Adventitial myofibroblasts contribute to neointimal formation in injured porcine coronary arteries.

Y Shi1, J E O'Brien, A Fard, J D Mannion, D Wang, A Zalewski.   

Abstract

BACKGROUND: The adventitia undergoes remodeling changes after a deep medial coronary injury. Because this process is associated with the formation of adventitial myofibroblasts, which resemble medial smooth muscle (SM) cells, we have examined myofibroblast involvement in the development of neointima. METHODS AND
RESULTS: In a porcine model, severe endoluminal coronary injury resulted in fibroblast proliferation and adventitial remodeling. Significant adventitial responses were associated with increased neointimal formation (P < .01). To examine the contribution of adventitial cells to the development of neointima, proliferating cells were labeled with bromodeoxyuridine (BrdU) at 12 and 24 hours after injury, and their subsequent localization was determined by immunohistochemistry (n = 24).
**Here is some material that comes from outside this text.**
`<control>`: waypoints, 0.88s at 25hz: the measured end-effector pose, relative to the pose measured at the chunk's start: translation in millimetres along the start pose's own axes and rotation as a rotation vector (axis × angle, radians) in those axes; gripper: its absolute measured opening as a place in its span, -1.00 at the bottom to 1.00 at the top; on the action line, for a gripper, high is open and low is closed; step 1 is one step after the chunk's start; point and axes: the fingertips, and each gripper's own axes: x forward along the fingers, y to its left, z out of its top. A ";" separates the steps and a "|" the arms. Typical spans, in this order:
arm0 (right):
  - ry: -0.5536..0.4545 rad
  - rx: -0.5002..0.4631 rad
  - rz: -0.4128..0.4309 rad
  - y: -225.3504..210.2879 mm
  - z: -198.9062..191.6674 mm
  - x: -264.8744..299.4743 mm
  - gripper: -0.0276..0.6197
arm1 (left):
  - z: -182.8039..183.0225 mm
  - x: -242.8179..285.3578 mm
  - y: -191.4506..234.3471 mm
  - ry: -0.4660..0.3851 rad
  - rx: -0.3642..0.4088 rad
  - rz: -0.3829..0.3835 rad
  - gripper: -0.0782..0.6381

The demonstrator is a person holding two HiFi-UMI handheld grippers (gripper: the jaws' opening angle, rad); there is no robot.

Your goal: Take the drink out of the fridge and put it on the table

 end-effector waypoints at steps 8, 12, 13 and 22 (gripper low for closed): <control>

At 2 to 3 days after severe injury, the adventitia contained numerous BrdU-labeled cells (37 +/- 4%), whereas the media demonstrated infrequent labeled cells (4 +/- 1%). Adventitial cells lacked alpha-SM actin and desmin, which distinguished them from medial SM cells. At 7 to 8 days, some labeled cells acquired characteristics of myofibroblasts expressing alpha-SM actin. They were found to translocate to the gap between dissected media and contributed to the formation of neointima (76 +/- 19%). At 18 to 35 days, labeled cells were abundant in the neointima (86 +/- 5%). They showed uniform immunostaining for alpha-SM actin but not for desmin, thereby differing from medial SM cells and blood-borne cells.
CONCLUSIONS: This study demonstrates translocation of adventitial fibroblasts to neointima, their phenotypic modulation to myofibroblasts, and distinct characteristics of myofibroblasts within neointima after severe endoluminal coronary injury. These findings suggest the significance of vascular fibroblasts in the process of arterial repair.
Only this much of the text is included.